Adénopathie Cervicale

L’adénopathie cervicale correspond à l’augmentation de taille d’un ou plusieurs ganglions lymphatiques du cou. Elle peut être bénigne, inflammatoire, infectieuse ou parfois révélatrice d’une maladie plus sérieuse. En Algérie, cette affection est fréquente chez l’enfant comme chez l’adulte et nécessite une évaluation médicale précise pour en déterminer la cause.


Qu’est-ce qu’une adénopathie cervicale ?

Les ganglions du cou jouent un rôle essentiel dans la défense immunitaire.

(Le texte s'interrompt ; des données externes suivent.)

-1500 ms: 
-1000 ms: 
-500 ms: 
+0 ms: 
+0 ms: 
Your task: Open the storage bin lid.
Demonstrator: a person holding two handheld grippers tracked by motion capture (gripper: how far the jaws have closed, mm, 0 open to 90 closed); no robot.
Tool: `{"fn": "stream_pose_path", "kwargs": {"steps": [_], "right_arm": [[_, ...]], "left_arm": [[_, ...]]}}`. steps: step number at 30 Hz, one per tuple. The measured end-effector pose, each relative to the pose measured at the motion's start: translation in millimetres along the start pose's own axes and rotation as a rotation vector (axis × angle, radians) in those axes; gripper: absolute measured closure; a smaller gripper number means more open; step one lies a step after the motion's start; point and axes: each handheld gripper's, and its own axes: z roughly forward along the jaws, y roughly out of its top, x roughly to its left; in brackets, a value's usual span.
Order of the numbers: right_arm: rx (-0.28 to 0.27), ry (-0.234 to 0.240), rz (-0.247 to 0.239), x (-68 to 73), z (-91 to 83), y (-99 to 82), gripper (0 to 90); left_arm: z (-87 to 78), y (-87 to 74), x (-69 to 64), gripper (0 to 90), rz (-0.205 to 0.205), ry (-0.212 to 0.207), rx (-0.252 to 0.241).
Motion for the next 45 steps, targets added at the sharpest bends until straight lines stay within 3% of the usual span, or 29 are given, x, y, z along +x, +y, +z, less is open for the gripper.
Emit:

Lorsqu’ils grossissent, on parle d’adénopathie cervicale.
Ce gonflement peut être :

  • Réactif : réponse à une infection (virus, bactéries).
  • Inflammatoire : maladies auto-immunes ou inflammatoires.
  • Tumoral : plus rare, lié à des tumeurs bénignes ou malignes.

L’évaluation repose sur la taille, la douleur, la consistance et la durée d’évolution.


Causes fréquentes de l’adénopathie cervicale

1. Infections ORL

  • Angine
  • Rhinopharyngite
  • Otite
  • Sinusite
  • Infection dentaire

2. Infections spécifiques

  • Tuberculose ganglionnaire
  • Mononucléose infectieuse
  • Infection virale (grippe, COVID…)

3. Causes inflammatoires

  • Maladies auto-immunes
  • Sarcoïdose

4. Causes tumorales (plus rares)

  • Lymphome
  • Métastases
  • Cancer des voies ORL ou thyroïde

Symptômes associés

  • Masse ou boule au niveau du cou
  • Douleur à la palpation ou douleur spontanée
  • Fièvre
  • Fatigue
  • Rougeur ou chaleur locale
  • Difficultés à avaler (dans certains cas)

La majorité des adénopathies sont bénignes, mais une évaluation médicale reste essentielle.


Diagnostic de l’adénopathie cervicale

Examen clinique

Le médecin évalue :

  • la localisation,
  • la taille,
  • la mobilité,
  • la sensibilité du ganglion.

Examens complémentaires

  • Échographie cervicale (examen de première intention)
  • Analyse sanguine
  • Scanner ou IRM (selon le contexte)
  • Ponction ou biopsie si nécessaire

Traitement

Le traitement dépend de la cause :

  • Antibiotiques si infection bactérienne
  • Anti-inflammatoires
  • Traitement de la maladie ORL ou dentaire associée
  • Antituberculeux si tuberculose ganglionnaire
  • Traitement spécialisé pour les causes tumorales (oncologie/ORL)

Une surveillance régulière est souvent recommandée.